Keesokan harinya, seperti biasa aku telah siap untuk berangkat sekolah. Kali ini aku berangkat lebih pagi, karena Annabeth sudah berada di rumahku sejak pukul enam tadi. Padahal aku masih belum sarapan.
"Ayo ndang cepet, Sya. Iku Annabeth wes ngenteni ndek njobo," kata seseorang yang selalu menyayangiku tanpa putus. Iya beliau adalah ibuku, Aisyah.
"Nggeh Buk, niki badhe maem," jawabku yang masih ribet dengan sepatuku.
Entah kenapa, hari ini aku terburu-buru sekali. Apa mungkin Annabeth kepagian berangkatnya atau malah aku yang kesiangan.
Setelah makan, aku mengecek lagi isi tasku, takut ada yang ketinggalan. Setelah semua selesai, aku segera berangkat dan berpamitan kepada orang tua. Lalu kunaiki sepeda dan meninggalkan rumah.

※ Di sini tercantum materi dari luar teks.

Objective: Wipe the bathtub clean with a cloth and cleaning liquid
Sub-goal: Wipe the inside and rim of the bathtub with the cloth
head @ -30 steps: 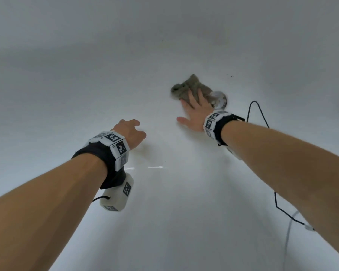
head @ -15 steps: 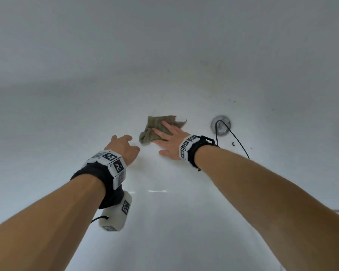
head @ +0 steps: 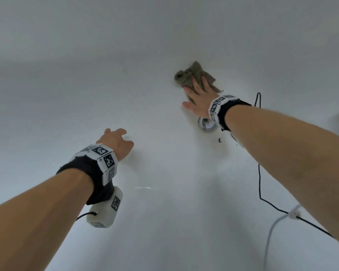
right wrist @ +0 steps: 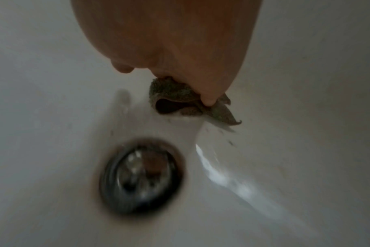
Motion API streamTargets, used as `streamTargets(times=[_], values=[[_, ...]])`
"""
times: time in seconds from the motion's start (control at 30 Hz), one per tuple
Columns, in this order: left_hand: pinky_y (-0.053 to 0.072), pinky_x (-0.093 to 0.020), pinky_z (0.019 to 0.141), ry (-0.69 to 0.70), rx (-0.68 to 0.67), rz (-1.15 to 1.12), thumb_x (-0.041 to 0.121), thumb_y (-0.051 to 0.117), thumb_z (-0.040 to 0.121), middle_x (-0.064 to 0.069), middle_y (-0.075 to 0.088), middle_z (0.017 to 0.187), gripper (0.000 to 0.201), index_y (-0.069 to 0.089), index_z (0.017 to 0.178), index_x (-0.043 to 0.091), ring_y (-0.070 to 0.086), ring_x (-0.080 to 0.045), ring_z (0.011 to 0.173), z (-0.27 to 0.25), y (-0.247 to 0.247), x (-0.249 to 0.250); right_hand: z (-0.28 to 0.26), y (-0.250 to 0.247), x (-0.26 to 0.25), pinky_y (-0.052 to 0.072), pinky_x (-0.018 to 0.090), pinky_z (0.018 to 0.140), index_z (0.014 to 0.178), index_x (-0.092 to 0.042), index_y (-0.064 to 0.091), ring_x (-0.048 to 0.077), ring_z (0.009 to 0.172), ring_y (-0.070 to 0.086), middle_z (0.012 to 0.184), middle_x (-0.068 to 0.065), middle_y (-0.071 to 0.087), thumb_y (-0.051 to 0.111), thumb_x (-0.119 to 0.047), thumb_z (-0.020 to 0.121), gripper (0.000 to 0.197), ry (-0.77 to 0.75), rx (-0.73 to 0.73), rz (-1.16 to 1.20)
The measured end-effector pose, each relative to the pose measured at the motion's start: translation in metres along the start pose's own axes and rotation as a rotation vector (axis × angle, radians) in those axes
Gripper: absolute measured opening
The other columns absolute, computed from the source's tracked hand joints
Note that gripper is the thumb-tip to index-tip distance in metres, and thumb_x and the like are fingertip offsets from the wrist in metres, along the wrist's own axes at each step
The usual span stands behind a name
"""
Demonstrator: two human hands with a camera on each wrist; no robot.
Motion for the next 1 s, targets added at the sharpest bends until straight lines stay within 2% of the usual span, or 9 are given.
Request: streamTargets(times=[0.13,0.2,0.33,0.47,0.57,0.63,0.7,0.87,1.0], values=[[0.039,-0.036,0.100,0.010,-0.041,0.000,0.034,0.047,0.096,-0.003,0.013,0.159,0.053,0.034,0.147,0.029,0.042,-0.032,0.131,-0.010,0.020,0.009,-0.043,0.050,0.053,-0.001,0.054,0.120,0.155,-0.030,0.002,0.039,0.146,-0.018,0.162,0.005,-0.016,0.013,-0.071,0.088,0.079,0.073,-0.063,-0.017],[0.039,-0.035,0.100,0.024,-0.050,0.008,0.035,0.047,0.095,-0.003,0.013,0.159,0.054,0.033,0.147,0.030,0.043,-0.032,0.130,-0.014,0.024,0.014,-0.069,0.074,0.076,-0.004,0.050,0.121,0.155,-0.028,0.000,0.038,0.146,-0.020,0.161,0.006,-0.018,0.016,-0.068,0.092,0.076,0.134,-0.108,-0.052],[0.039,-0.031,0.091,0.062,-0.048,0.011,0.035,0.047,0.095,-0.004,0.020,0.156,0.053,0.036,0.146,0.030,0.047,-0.031,0.126,-0.024,0.027,0.024,-0.105,0.111,0.087,-0.005,0.049,0.121,0.155,-0.025,-0.006,0.035,0.145,-0.023,0.159,0.007,-0.024,0.016,-0.067,0.094,0.077,0.183,-0.182,-0.029],[0.037,-0.029,0.089,0.076,-0.048,-0.005,0.035,0.049,0.095,-0.005,0.023,0.156,0.053,0.037,0.146,0.028,0.047,-0.030,0.126,-0.034,0.027,0.025,-0.124,0.124,0.069,-0.007,0.051,0.118,0.155,-0.026,-0.003,0.033,0.147,-0.019,0.160,0.005,-0.021,0.023,-0.063,0.096,0.074,0.265,-0.232,0.137],[0.036,-0.028,0.086,0.077,-0.039,-0.014,0.035,0.050,0.093,-0.005,0.025,0.155,0.054,0.038,0.145,0.028,0.048,-0.030,0.125,-0.040,0.024,0.020,-0.134,0.139,0.050,-0.002,0.053,0.118,0.155,-0.026,-0.005,0.034,0.146,-0.020,0.160,0.006,-0.024,0.039,-0.059,0.094,0.082,0.280,-0.267,0.201],[0.038,-0.029,0.090,0.070,-0.039,-0.015,0.034,0.050,0.092,-0.006,0.029,0.154,0.054,0.039,0.145,0.028,0.049,-0.030,0.124,-0.043,0.024,0.013,-0.142,0.156,0.032,0.001,0.055,0.119,0.154,-0.027,-0.008,0.035,0.146,-0.021,0.159,0.005,-0.027,0.052,-0.053,0.089,0.092,0.285,-0.311,0.254],[0.040,-0.034,0.097,0.068,-0.040,-0.013,0.034,0.051,0.091,-0.007,0.034,0.151,0.054,0.039,0.144,0.028,0.047,-0.031,0.125,-0.047,0.023,0.007,-0.150,0.170,0.011,0.004,0.056,0.119,0.154,-0.027,-0.010,0.036,0.145,-0.022,0.158,0.004,-0.029,0.059,-0.046,0.085,0.099,0.289,-0.335,0.295],[0.038,-0.037,0.104,0.037,-0.061,-0.020,0.033,0.051,0.092,-0.007,0.039,0.148,0.055,0.038,0.145,0.027,0.044,-0.031,0.129,-0.055,0.024,-0.014,-0.163,0.187,-0.033,0.007,0.060,0.117,0.153,-0.028,-0.013,0.041,0.144,-0.023,0.156,0.002,-0.032,0.059,-0.041,0.085,0.100,0.268,-0.416,0.312],[0.037,-0.036,0.104,0.018,-0.049,-0.022,0.031,0.051,0.092,-0.006,0.043,0.146,0.054,0.040,0.145,0.025,0.044,-0.029,0.129,-0.059,0.022,-0.028,-0.164,0.192,-0.074,0.005,0.062,0.116,0.153,-0.030,-0.013,0.045,0.142,-0.023,0.156,0.001,-0.033,0.053,-0.046,0.086,0.095,0.171,-0.462,0.242]])
Point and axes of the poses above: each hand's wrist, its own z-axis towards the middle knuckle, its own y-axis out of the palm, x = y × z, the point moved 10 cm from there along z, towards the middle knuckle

Di perjalanan, seperti biasa aku dan Annabeth bercerita tentang kejadian semalam. Kebanyakan yang bercerita adalah Annabeth, Aku hanya mendengarkannya.
...
Sesampainya di sekolah, setelah memarkirkan sepeda aku dan Annabeth langsung menuju ke kelas. Ketika kami diperjalanan menuju ke kelas, tiba-tiba di tengah perjalanan kami ditegur oleh seseorang. Seseorang itu adalah laki-laki yang tak asing lagi bagiku. Dialah laki-laki yang aku kenal pertama dan yang sering aku ajak ngobrol di SMA ini. Laki-laki yang bisa membuatku tersenyum. Laki-laki yang lucu dan mengasyikkan meskipun dia sering membuatku kesal.
...
"Sya aku pinjam pulpenmu dulu ya," kata Vero mengambil pulpenku dan membawanya pergi.
"Iya," jawabku mengiyakan.
"Gak bisa nih, Sya. Bagaimana sih?" Vero menampilkan wajah yang tidak bisa dijelaskan. Aku pun menghampirinya dan membuktikan bahwa pulpenku masih bisa digunakan untuk menulis.
"Masak sih tadi aku gunakan masih bisa kok," jawabku menyakinkan bahwa pulpenku masih bisa digunakan untuk menulis.
"Nih lihat nggak bisa, 'kan?" Vero mencoret-coret pulpenku ke kertasnya.
"Sini mana aku coba," ujarku dengan mengambil pulpen dan kertas yang ada di mejanya. Aku pun mencoret-coret kertas itu.
"Jangan!!!" cegah Vero mengisyaratkan agar aku tidak mencoret kertasnya, tetapi kertas itu sudah terlanjur aku coret.